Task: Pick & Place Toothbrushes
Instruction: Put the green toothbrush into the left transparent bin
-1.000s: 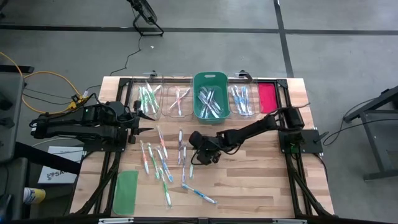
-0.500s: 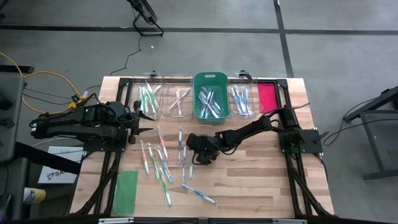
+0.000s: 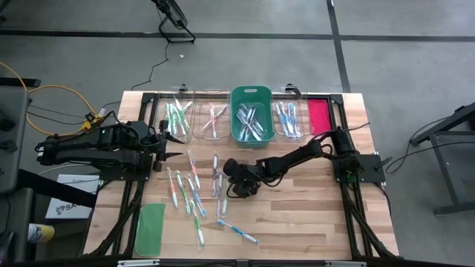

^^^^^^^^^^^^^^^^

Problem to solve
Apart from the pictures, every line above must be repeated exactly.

Your response
Task: Pick & Place Toothbrushes
Instruction: Put the green toothbrush into the left transparent bin
-1.000s: 
-0.500s: 
+0.000s: 

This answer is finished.